Normally, the account to which your salary is credited is the most used. This will change when you quit your job, unless your new employer also has a tie-up with the same bank. If this is the case, you should pay some attention to how you will handle the change. Here’s what you need to think about:
Consider the costs If the only accounts you have besides your salary account is at a public sector bank, you should keep in mind that minimum balances are usually Rs10,000, not Rs1,000. Your debit card would also become chargeable. If you’re not going to have much money in the account, which means you’re not going to be using the debit card much, why even pay the Rs200 to Rs500 private banks charge annually?
Get used to being a regular Many private banks give large organisations privilege accounts. When you quit, this privilege is stripped.
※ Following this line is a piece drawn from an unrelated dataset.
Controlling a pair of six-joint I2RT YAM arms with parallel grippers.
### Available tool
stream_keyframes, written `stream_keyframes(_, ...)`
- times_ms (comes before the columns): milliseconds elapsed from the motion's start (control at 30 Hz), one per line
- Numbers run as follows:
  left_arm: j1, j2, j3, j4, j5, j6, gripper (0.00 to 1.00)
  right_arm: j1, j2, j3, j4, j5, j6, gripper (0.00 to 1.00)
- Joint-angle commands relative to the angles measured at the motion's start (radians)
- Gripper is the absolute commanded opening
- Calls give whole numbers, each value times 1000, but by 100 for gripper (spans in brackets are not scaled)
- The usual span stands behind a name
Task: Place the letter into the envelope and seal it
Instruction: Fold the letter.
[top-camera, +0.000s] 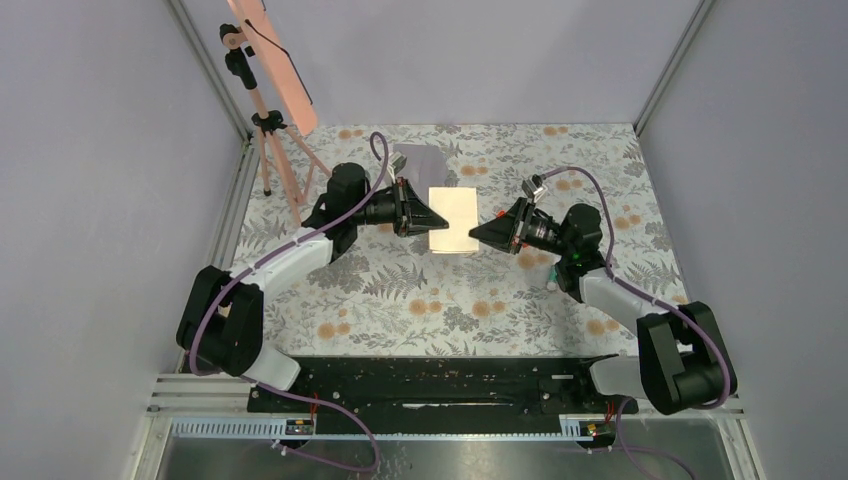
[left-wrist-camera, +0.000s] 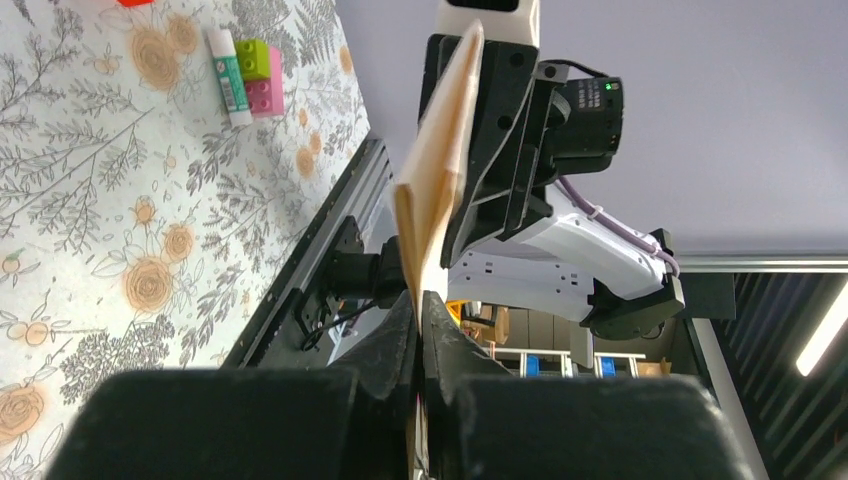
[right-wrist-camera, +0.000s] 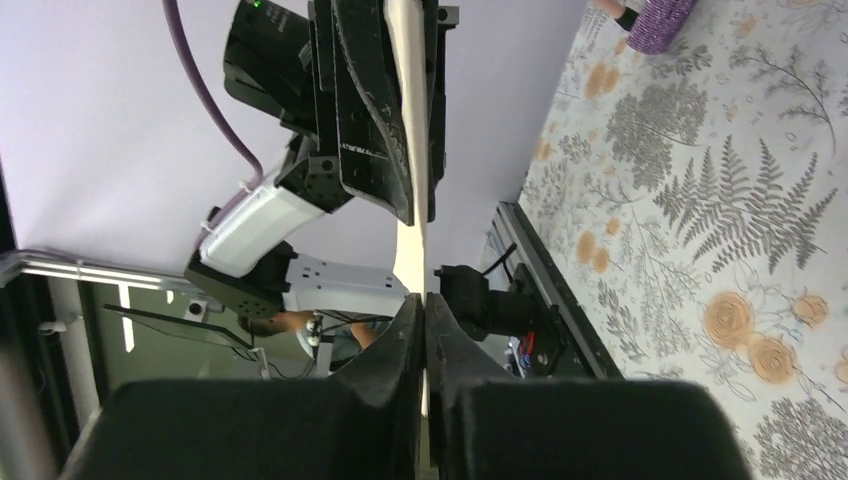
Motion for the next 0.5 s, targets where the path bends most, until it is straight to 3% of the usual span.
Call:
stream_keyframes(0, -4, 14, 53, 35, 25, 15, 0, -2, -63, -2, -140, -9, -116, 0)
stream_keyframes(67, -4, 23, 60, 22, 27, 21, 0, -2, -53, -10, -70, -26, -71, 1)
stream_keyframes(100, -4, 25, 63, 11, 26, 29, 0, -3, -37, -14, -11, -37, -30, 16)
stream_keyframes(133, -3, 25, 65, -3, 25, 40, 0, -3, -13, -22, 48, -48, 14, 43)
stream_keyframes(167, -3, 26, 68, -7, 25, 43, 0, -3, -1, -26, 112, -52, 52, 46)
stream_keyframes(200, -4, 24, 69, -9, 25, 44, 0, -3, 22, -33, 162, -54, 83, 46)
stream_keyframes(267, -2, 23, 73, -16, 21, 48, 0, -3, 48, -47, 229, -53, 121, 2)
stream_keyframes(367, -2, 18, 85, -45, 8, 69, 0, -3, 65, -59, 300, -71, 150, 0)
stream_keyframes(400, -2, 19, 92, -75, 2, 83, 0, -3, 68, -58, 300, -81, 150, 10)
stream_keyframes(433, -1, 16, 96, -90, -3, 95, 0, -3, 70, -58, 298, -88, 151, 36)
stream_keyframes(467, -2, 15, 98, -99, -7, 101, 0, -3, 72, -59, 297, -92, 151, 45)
This means that you’ll have to wait in queue, you won’t have a dedicated relationship manager you can call or have a bank rep visit your home to say, pick up a demand draft. If this is what you want, you’ll have to upgrade to a premium or privilege account yourself.
Maintain the balance You should check if you need to maintain the minimum balance every month or quarter. If your bank needs a minimum monthly average balance (MAB) maintained, you’ll need to be more careful. The penalty is up to Rs500 for non-maintenance. A quarterly average balance (QAB) is easier to maintain, but if you don’t do so, you could be looking at a fine of around Rs750. As it’s an average, a high balance for even a few days could get you off the hook, but don’t wait around too long either. With Citibank, for example, the MAB is calculated on any of the last five days of the month.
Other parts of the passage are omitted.